ACE runs on P550 by emulating the missing hardware features. This enables experimental deployment on real hardware. (P550 is the first commercially available RISC-V processor with virtualization support.)

neom•6mo ago
Developers have faced in the confidential computing space, particularly with x86 TEEs, fragmentation leading to vendor lockin and a difficult developer experience due to multiple, somewhat incompatible standards/approaches. Does the CoVE effort, and IBM's involvement in it, aim to prevent a similar situation in the RISC-V world, fostering a more open and standardized TEE ecosystem? Are you using CCC to align RISC-V CoVE with efforts to improve the developer experience? I hope we see common abstractions across different TEE architectures!!!
mrnoone•6mo ago
I agree with your point, we need common abstractions across different TEE architectures!

The CoVE specification addresses fragmentation in the RISC-V ecosystem by defining a unified confidential computing architecture that scales across embedded, edge, and cloud use cases. Higher layers of the software stack, for example Linux KVM and QEMU, implement the defined ABI, enabling support for a variety of CoVE-compliant implementations. Currently, there are two CoVE implementations: ACE, targeting embedded systems, and Salus, aimed at cloud deployments. Additionally, there are efforts underway to port OP-TEE to the CoVE architecture.

Within the Linux kernel, there is ongoing work to unify internal interfaces across different TEE implementations (x86,ARM,Z,PowerPC) and harden the guest kernel. The CoVE patches are designed to align with these abstractions, though they have not yet been upstreamed. Remote attestation is still the pain point, since the CoVE spec proposes formats that are not compatible with Intel/AMD/TPM style. On the other hand, the ACE's local attestation re-uses the format from OpenPOWER PEF and opens it with versioning to new algorithms and properties.

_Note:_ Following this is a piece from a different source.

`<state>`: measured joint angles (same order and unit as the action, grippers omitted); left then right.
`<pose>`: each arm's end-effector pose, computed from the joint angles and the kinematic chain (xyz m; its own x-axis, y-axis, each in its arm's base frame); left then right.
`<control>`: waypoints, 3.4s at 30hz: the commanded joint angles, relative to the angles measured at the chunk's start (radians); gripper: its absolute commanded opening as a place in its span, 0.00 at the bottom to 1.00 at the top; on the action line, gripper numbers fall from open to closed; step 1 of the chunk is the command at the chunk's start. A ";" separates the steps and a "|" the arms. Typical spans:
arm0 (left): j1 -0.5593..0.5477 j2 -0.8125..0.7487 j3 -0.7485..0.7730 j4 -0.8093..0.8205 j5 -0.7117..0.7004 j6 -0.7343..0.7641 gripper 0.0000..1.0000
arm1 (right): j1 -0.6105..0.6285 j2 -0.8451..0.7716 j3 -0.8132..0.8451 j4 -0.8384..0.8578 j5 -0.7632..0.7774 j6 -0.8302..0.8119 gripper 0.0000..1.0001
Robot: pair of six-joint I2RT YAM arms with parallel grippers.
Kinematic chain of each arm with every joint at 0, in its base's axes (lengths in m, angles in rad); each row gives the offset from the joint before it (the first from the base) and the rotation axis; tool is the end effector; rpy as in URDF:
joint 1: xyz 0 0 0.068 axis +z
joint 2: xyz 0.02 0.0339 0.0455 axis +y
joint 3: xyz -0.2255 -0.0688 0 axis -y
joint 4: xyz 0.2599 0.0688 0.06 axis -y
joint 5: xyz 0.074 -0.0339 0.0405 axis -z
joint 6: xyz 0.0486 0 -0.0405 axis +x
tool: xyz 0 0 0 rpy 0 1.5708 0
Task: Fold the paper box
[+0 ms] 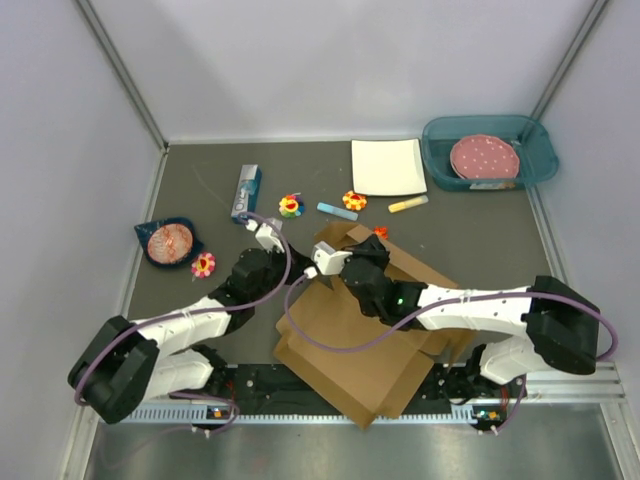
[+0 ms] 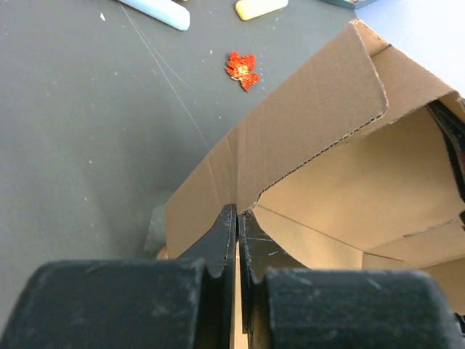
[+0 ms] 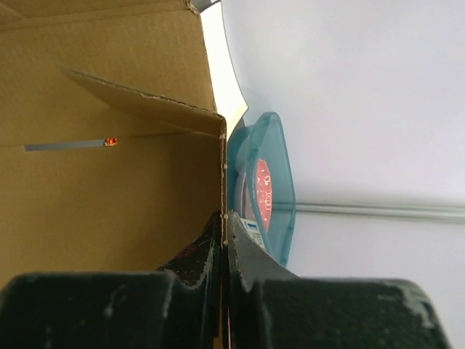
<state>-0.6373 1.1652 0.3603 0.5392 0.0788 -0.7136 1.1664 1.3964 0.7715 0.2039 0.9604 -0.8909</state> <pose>0.2168 -0.1653 0.1428 -0.5878 -0.3767 -0.7160 0.3565 0.6738 -0.6472 0.1624 0.2783 0.1906 0.0799 -0.9463 -0.3134 -0.2713 0.2819 -0.9203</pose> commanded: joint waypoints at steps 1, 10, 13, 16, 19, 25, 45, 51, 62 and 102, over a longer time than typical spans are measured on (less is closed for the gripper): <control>-0.018 -0.062 -0.012 0.084 0.084 -0.090 0.00 | 0.029 0.004 -0.027 0.106 0.046 -0.003 0.00; -0.117 -0.081 0.023 0.019 0.056 -0.110 0.00 | 0.032 0.006 -0.029 0.123 0.070 -0.016 0.00; -0.148 -0.056 -0.018 0.047 0.042 -0.132 0.00 | 0.038 0.004 -0.035 0.124 0.069 -0.017 0.00; -0.166 -0.030 -0.064 0.074 0.036 -0.150 0.00 | 0.045 0.003 -0.046 0.126 0.069 -0.016 0.00; -0.170 -0.007 -0.090 0.068 0.035 -0.146 0.03 | 0.050 -0.005 -0.054 0.129 0.075 -0.016 0.00; -0.170 0.027 -0.093 0.053 0.061 -0.126 0.08 | 0.062 -0.017 -0.081 0.121 0.092 0.007 0.00; -0.170 -0.088 -0.166 -0.070 0.073 -0.101 0.40 | 0.119 -0.043 -0.135 0.052 0.138 0.099 0.00; -0.168 -0.280 -0.158 -0.208 -0.037 -0.073 0.41 | 0.125 -0.039 -0.135 0.048 0.139 0.102 0.00; -0.061 -0.106 0.015 -0.116 -0.216 -0.032 0.45 | 0.136 -0.022 -0.124 0.014 0.135 0.128 0.00; -0.047 0.215 0.056 0.275 0.200 0.062 0.58 | 0.151 -0.017 -0.112 -0.043 0.118 0.184 0.00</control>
<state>-0.6823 1.3548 0.4530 0.6353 0.1932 -0.6769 1.2858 1.3548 0.6762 0.2535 1.1515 -0.8307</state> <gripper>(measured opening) 0.556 0.009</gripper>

From an end-user standpoint, VM-based TEEs are more agnostic to the underlying hardware technology compared with process-based TEEs, as they rely on the virtualization boundary for isolation. What does still change is the guest kernel and its supporting libraries, which must be adapted to leverage platform-specific attestation mechanisms.

anonymousDan•6mo ago
How does this differ from Keystone?
mrnoone•6mo ago
There are two key differences:

(1) ACE leverages hardware virtualization support, including an MMU, to enable confidential virtual machines. In contrast, Keystone is designed for simpler processors that rely on just machine/supervisor/user privilege levels and physical memory protection (PMP), making it more suitable for process-based enclaves—similar to architectures like Komodo or Intel SGX. In that sense, ACE is conceptually closer to Intel TDX, but tailored for a different domain: embedded systems rather than cloud infrastructure.

(2) In ACE, the architecture and code are simplified to facilitate formal verification.

hyperhello•6mo ago
> ACE supports local attestation, a mechanism to authenticate confidential VMs intended for embedded systems with limited or no network connectivity.

I'm interested to know the safe definition of 'limited' connectivity - is there some kind of boundary which logical reasoning can't support?

l0ng1nu5•6mo ago
This area is where I see riscv excelling ahead of current proprietary options. I don't think it can compete on speed in terms of general purpose computing at this point.

The way I see it, once guaranteed security is offered, security conscious IT admins will insist on using it and the herd will eventually follow.